Vassivière en Limousin situé sur le territoire du Parc Naturel Régional Millevaches Crédit photo : Jimjag - Fotolia.com).

 

 

 

  • Des comportements qui interpellent


Consommer des fraises de pays éloignés, alors que des agriculteurs en vendent sur le marché de notre quartier, a pour conséquence d’accroître les émissions de co2. Tout le mode le sait. Mais le système économique des prix compétitifs encourage une production agricole intensive à l’échelle internationale. Résultat des courses : culture généralisée des engrais, pollution et appauvrissement des sols, uniformisation des surfaces agricoles avec le business des plaines céréalières. Si le citoyen-consommateur cautionne la problématique du développement durable, le comportement d’achat tourné vers le discount met à mal les filières de productions locales. Pourtant, l’idée féconde des communautés agricoles offre quelques perspectives heureuses pour une agriculture de qualité

 

  • Des communautés pour des produits de qualité


Au japon, des communautés entre consommateurs et agriculteurs se développent dès les années 1960. Les " Teikei ", dont le nom signifie littéralement " mettre le visage du paysan sur les aliments ", ont pour origine la peur de la mortalité infantile. Des mères japonaises, soucieuses de la sécurité alimentaire pour leurs enfants, se regroupèrent et passèrent un contrat avec un agriculteur. Elles s’engagèrent à acheter à l’avance toute la production du producteur, qui lui en retour, prit l’engagement de n’utiliser aucun intrant chimique dans sa culture. Aujourd’hui les " Teikei " représentent autant de parts de marché que la distribution en circuits longs conventionnelle au Japon.

 

 

  • L’alternative des communautés de coopération


agriculture D’autres pays s’inspirent de ce modèle. Typiquement, la naissance en 1985 des CSA (Community supported agriculture) aux Etats-Unis illustrent bien la dynamique des communautés agricoles.
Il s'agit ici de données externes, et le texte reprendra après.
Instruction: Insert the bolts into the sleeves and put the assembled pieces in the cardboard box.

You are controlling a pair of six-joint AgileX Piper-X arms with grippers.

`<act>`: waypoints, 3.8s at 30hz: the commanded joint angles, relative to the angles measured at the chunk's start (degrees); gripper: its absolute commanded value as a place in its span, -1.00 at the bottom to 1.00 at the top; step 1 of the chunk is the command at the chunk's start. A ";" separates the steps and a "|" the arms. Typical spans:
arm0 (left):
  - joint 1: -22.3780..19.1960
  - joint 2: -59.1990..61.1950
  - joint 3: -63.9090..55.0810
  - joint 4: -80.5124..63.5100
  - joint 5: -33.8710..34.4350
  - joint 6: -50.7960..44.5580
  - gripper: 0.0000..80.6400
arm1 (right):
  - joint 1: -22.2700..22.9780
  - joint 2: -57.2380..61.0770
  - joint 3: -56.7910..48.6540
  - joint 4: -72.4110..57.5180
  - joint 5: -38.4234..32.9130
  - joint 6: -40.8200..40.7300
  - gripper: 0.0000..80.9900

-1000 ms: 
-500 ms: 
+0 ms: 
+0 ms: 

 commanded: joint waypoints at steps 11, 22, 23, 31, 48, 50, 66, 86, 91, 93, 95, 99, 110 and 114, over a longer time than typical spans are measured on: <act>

Ces communautés de coopération entre consommateurs et agriculteurs, nées à New York, ont été créées pour faire face à la baisse du nombre d’agriculteurs et aux populations défavorisées exclues de l’ alimentation de qualité .  En France, ce sont les AMAP (Associations pour le maintien d'une agriculture paysanne ) qui émergent en 2001. En 2008, 1000 AMAP, regroupant 1600 producteurs et près de 250 000 consommateurs, ont généré un chiffre d’affaires estimé à 52 millions d’euros.

 

  • Reconquérir la ruralité


Face à ces nouvelles initiatives commerciales, de nouveaux indicateurs de richesse émergent : relation de confiance et de partage entre producteurs et consommateurs, relation de collaboration entre producteurs, maintien de la dynamique rurale, diminution de l’empreinte écologique, préservation de la biodiversité, maintien des savoir-faire artisanaux, redécouverte de la saisonnalité … Toutes ces démarches de coopération entre consommateurs et producteurs offrent du grain à moudre à la logique purement commerciale. Elles représentent des systèmes de partenariat et des lieux de vie où la consommation s’intègre dans un ensemble d’échanges éthiques, écologiques, solidaires et démocratiques.